In its true conception a decree in a previous suit could not be pleaded as res judicata in a subsequent suit unless the judge by whom it was made has jurisdiction to try and decide not only the particular matter in issue in the former suit but also the subsequent suit itself in which the issue is subsequently raised.
The effect of this provision has greatly been modified by insertion of Explanation VIII to S. 11 by the Amendment Act, 1976, which provides that an issue heard and finally decided by a court of limited jurisdiction, competent to decide such issue, shall operate as res judicata in a subsequent suit, notwithstanding that such court of limited jurisdiction was not competent to try such subsequent suit or the suit in which such issue has been subsequently raised.
5. The last condition is that the matter directly and substantially in issue in the subsequent suit must have been heard and finally decided by the court in the first suit. The section requires that there should be a final decision on which the court has exercised its judicial mind.
A matter will be said to have been heard and finally decided notwithstanding that the former suit was disposed of ex parte or by dismissal under O. 17, rule 3, le., for failure to produce evidence when time was allowed to do so or by a decree or an award or by dismissal owing to the plaintiffs failure to adduce evidence at the hearing.
But it is necessary that the decision in the former suit must have been on merits and so the matter cannot be said to have been heard and finally decided when the former suit was dismissed for want of jurisdiction, on the ground of non-joinder or misjoinder of parties on account of multifariousness or a technical mistake, or for want of cause of action.
Then the determination in the former suit must have been necessary to the determination of that suit. It is the right of appeal that indicates whether a finding was necessary or not. A finding on an issue cannot be said to be necessary to the decision of a suit unless the decision was based upon that finding.
Thus, in a suit by A against B for ejectment, B contends that no notice to quit was given and that the land being common land he was not liable to be evicted at all. The suit is dismissed on the finding that no notice to quit was given.
The court however also finds that land was not common land. This second finding was irrelevant to the disposal of the suit and does not operate as res judicata so as to preclude B from raising the same contention in a subsequent suit, the reason being that A’s suit having been dismissed, B could not have appealed from the finding that the land was not common land.
Explanation V to Section 11 may also be noted in this connection. It says that any relief claimed in the plaint, which is not expressly granted by the decree, shall, for the purpose of this section, be deemed to have been refused.

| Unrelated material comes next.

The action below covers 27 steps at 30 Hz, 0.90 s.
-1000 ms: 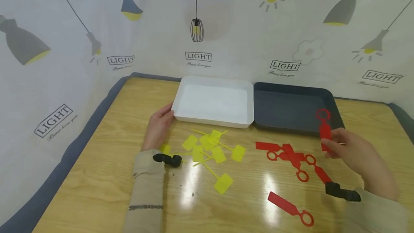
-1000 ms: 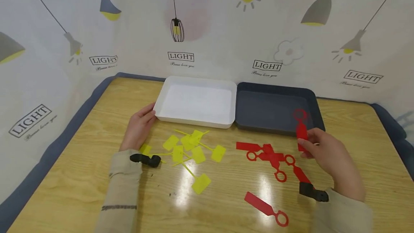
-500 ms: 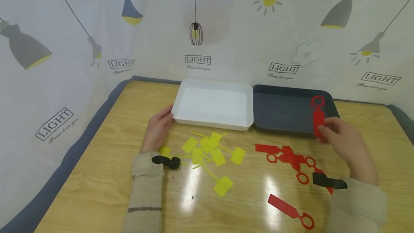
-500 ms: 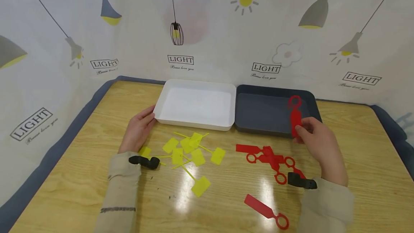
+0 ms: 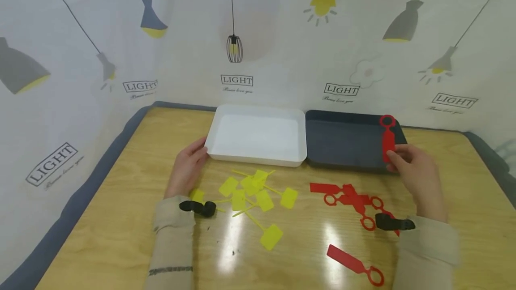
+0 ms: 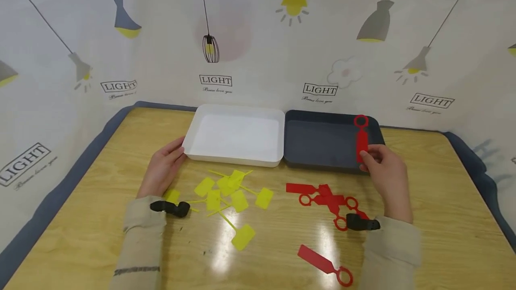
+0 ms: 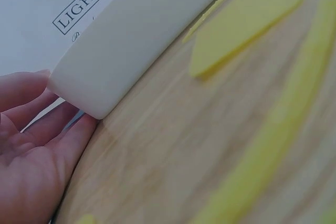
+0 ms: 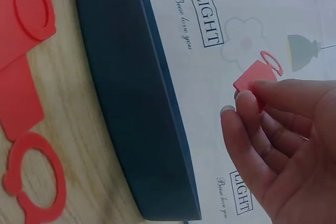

Where a decision is given on the merits by the trial court and the matter is taken in appeal and the appeal is dismissed on some preliminary ground, like limitation or default in printing, such dismissal by an appellate court has the effect of confirming the decision of the trial court on merits and it amounts to the appeal being heard and finally decided on the merits whatever may be the ground for dismissal of the appeal. (Sheodan Singh v. Smt. Daryao Kumar, A.I.R. 1966 S.C. 1332 and Ram Gobinda Daw v. Smt. Bhakta Bala Dassi, A.I.R. 1971 S.C. 664).
Section 11, C.P.C. aims to prevent multiplicity of the proceedings and accords finality to an issue, which directly and substantially had arisen in the former suit between the same parties or their privies, decided and became final, so that parties are not vexed twice over.
It is based on public policy as well as private justice. It would apply, therefore, to all judicial proceedings whether civil or otherwise. It equally applies to all quasi-judicial proceedings of the tribunals other than the civil courts. (Sulochana Amma v. Narayan Nair, J.T. 1993 (5) S.C. 450).